NOTE : The steps listed below provide a complete picture of the procedure followed to collect the data presented. The procedure follows Refeyn's current recommendations, but it is recommended to consult the manufacturer's current guidance for any updates to the method.

NOTE : All measurements described are done in PBS, but experiments can be performed in any buffer chosen by the user.

Start the system

1.Switch on the Two^MP mass photometer and leave it on for ≥1 hr before starting to measure the samples.

2.Launch the Acquire^MP v2022 R1 software (AMP, blue icon) and set the name of the project and the location where the data will be saved.

3.Turn on the antivibration table by switching on the power and press the isolation button (under the mass photometry instrument).

Assemble cassette and clean slide

4.Using tweezers, place a sample well cassette in the middle groove of the alignment tool (Fig. 3A).

5.Place a clean sample carrier slide on top of the cassette.
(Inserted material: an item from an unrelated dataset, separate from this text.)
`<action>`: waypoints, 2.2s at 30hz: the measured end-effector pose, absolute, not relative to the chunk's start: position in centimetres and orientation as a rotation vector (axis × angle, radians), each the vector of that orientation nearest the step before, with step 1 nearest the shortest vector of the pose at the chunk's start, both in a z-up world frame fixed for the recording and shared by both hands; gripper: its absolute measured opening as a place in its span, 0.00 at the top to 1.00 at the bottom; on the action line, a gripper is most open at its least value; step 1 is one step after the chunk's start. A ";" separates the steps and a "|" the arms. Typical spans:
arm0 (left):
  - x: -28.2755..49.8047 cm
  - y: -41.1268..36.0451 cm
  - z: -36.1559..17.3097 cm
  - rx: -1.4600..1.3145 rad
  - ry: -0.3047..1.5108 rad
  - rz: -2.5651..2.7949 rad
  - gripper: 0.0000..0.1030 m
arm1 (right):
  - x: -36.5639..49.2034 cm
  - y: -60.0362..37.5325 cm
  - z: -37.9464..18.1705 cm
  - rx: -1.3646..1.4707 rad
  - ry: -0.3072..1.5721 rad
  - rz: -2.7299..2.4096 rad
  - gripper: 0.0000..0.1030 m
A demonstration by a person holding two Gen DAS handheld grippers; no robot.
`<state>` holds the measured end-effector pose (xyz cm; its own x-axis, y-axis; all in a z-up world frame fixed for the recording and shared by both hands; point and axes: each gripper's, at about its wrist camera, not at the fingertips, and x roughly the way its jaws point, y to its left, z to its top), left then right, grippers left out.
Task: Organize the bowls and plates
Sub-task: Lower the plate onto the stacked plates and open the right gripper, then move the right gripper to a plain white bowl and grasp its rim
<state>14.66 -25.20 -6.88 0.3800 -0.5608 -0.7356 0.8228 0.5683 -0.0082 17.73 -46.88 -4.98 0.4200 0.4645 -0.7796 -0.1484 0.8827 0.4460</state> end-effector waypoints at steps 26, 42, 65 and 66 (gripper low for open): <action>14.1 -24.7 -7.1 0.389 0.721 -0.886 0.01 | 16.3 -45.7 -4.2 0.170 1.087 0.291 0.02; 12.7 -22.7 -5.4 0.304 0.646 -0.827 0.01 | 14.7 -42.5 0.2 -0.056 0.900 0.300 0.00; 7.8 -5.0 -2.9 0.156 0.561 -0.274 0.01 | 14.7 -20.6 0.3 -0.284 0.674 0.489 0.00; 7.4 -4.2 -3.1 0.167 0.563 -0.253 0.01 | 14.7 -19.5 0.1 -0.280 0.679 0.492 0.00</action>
Press gently with the tweezers to ensure firm attachment (Fig. 3B).

6.Put a drop of immersion oil on the mass photometer objective.

7.Carefully transfer the slide with the attached cassette (Fig. 3C) to the mass photometer stage.

8.Place the magnets in the corners of the slide to hold it firmly to the stage.

9.Position the middle of the first well above the objective using the AMP software controls.

Prepare samples, buffer, and calibrant

10.In an Eppendorf tube, prepare 20 µl β-amylase at 40 nM concentration in PBS (Calibrant).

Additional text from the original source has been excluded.